> I would probably skip #2. No need for client code to be concerned
> with implementation details. We could just modify the existing
> delegator code to make the best decision on how to handle pagination.
>
> I agree with the rest of it - it sounds like a good plan.
>
> -Adrian
>
> Scott Gray wrote:
>> I can't do that at the moment because I've been modifying the same
>> script repeatedly to test different situations and it's gotten
>> pretty messy. But as soon as I've found a temporary solution to
>> the problem we're having I'll come back to it, clean it up and post
>> it so the discussion can continue with more people running tests.
>> What I have been able to determine so far is that regardless of the
>> database you are using it is ALWAYS faster to retrieve a resultset
>> limited to the records you are actually going to use. The problem
>> is that for pagination we "need" (I'm not sure how badly) to know
>> the full size of the resultset. It turns out there is a magic
>> number of records where it becomes faster to do a separate count
>> query but only if you are using EntityFindOptions.setMaxRows(int)
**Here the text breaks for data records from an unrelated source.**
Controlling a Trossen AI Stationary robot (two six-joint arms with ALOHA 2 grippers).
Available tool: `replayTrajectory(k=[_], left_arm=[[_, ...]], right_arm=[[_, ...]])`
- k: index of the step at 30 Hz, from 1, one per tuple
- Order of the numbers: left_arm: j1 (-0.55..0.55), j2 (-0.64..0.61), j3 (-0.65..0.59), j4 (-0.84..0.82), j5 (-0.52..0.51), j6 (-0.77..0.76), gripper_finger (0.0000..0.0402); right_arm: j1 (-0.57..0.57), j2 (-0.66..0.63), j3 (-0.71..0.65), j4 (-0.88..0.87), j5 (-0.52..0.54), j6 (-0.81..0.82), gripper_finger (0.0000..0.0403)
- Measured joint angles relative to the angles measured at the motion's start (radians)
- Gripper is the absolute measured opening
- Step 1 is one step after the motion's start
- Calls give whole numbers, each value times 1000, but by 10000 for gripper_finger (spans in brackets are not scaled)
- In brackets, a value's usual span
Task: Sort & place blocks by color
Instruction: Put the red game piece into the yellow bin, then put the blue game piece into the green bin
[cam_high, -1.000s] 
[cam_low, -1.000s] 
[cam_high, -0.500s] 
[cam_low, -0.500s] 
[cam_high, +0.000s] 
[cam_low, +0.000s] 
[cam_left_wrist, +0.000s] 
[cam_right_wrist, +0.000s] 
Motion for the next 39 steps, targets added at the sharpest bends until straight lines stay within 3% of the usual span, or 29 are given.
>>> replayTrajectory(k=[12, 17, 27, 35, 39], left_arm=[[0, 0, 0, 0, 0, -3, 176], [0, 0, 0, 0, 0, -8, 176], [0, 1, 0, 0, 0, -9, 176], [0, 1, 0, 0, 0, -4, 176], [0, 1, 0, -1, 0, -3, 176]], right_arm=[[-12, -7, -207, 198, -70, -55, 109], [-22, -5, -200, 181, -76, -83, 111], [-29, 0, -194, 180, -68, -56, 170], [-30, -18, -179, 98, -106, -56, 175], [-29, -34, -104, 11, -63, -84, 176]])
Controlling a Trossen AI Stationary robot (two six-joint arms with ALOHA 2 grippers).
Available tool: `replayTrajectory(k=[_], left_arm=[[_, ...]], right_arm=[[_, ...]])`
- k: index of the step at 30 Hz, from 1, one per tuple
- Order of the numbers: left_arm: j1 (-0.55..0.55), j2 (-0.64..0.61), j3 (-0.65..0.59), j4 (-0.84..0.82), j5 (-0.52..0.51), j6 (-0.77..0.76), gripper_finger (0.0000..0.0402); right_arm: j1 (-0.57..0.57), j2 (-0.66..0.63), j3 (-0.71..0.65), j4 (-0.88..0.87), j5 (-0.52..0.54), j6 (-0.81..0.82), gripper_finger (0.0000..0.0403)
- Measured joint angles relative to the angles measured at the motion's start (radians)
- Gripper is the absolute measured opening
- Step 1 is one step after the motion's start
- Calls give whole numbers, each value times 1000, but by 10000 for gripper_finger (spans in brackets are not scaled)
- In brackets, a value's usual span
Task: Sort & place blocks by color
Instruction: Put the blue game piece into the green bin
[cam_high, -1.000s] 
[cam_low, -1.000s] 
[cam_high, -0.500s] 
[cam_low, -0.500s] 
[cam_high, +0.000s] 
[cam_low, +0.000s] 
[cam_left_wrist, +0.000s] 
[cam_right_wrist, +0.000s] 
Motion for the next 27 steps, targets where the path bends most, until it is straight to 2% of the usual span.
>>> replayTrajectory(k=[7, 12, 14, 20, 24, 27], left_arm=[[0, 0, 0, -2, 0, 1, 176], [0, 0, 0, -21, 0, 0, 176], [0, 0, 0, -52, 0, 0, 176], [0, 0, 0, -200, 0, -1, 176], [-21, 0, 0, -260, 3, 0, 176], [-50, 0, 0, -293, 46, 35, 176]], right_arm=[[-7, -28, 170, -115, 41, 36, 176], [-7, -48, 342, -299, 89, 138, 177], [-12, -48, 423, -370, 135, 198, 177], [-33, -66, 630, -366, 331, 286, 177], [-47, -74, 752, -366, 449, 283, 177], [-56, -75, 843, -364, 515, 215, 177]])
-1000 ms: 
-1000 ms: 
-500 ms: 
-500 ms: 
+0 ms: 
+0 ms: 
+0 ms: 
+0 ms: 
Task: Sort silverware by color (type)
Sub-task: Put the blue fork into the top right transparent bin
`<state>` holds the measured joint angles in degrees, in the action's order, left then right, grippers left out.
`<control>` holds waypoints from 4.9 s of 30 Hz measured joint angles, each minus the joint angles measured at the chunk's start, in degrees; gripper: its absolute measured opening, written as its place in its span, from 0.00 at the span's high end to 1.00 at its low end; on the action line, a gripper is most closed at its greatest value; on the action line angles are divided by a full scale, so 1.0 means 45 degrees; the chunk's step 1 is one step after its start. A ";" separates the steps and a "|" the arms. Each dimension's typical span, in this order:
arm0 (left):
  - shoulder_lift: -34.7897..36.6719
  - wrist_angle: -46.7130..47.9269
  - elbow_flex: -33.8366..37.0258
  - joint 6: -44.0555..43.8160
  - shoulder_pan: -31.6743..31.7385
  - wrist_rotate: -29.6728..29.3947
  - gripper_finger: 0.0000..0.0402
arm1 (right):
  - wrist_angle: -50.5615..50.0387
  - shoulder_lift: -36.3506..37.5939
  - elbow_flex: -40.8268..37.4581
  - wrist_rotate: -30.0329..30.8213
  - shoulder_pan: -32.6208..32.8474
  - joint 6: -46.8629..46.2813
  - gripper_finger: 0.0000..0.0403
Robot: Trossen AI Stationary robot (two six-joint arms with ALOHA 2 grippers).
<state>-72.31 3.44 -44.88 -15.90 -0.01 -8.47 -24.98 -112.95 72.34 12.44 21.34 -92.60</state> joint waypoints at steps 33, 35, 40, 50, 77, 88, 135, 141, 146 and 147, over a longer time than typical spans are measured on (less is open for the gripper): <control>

>> on your ELI along with it. On my machine it is somewhere between
>> 25,000-50,000 records.
>> Keep in mind also that this is only really a problem for screens
>> where we paginate through resultsets, in most other cases we always
>> use the entire resultset.
>> It was taking too long to test different table sizes so I ended up
>> just filling a table in MySql with 1,000,000 records and simulated
>> paginating through it (each result is the same query run 5 times
>> and the times are in milliseconds):
>> Here's the result for the way we currently do it with an ELI, there
>> is only one result because because it takes too long to test and
>> the result doesn't really vary regardless of the viewIndex being 50
>> or 500,000:
>> 0 viewIndex: min 13610, max 37307, avg 27386.2, total 136931
>> Here's the result using an ELI with maxRows and a separate count
>> query:
>> 50 viewIndex: min 363, max 377, avg 371.8, total 1859
>> 100 viewIndex: min 372, max 462, avg 413.4, total 2067
>> 200 viewIndex: min 385, max 412, avg 394.4, total 1972
>> 400 viewIndex: min 378, max 412, avg 392.2, total 1961
>> 800 viewIndex: min 373, max 1044, avg 510, total 2550
>> 1600 viewIndex: min 390, max 405, avg 397.4, total 1987
>> 3200 viewIndex: min 402, max 433, avg 418.6, total 2093
>> 6400 viewIndex: min 425, max 504, avg 449.8, total 2249
>> 12800 viewIndex: min 459, max 648, avg 536, total 2680
>> 25600 viewIndex: min 570, max 1173, avg 705.8, total 3529
>> 51200 viewIndex: min 756, max 1144, avg 958.8, total 4794
>> 102400 viewIndex: min 1252, max 2810, avg 1576, total 7880
>> 204800 viewIndex: min 2123, max 10120, avg 5253.6, total 26268
>> 409600 viewIndex: min 4212, max 10837, avg 7011, total 35055
>> That's for a 1,000,000 records but the ELI by itself is much faster
>> for me on small resultsets but gets progressively slower as the
>> resultset's size increases.
>> Another issue I encountered is that if I run the first portion of
>> this test twice in two separate browser windows at the same time
>> then an out of memory error occurs and the instance locks up until
>> I restart it. Should we be able to recover from an out of memory
>> error or should just we just concentrate on avoiding them?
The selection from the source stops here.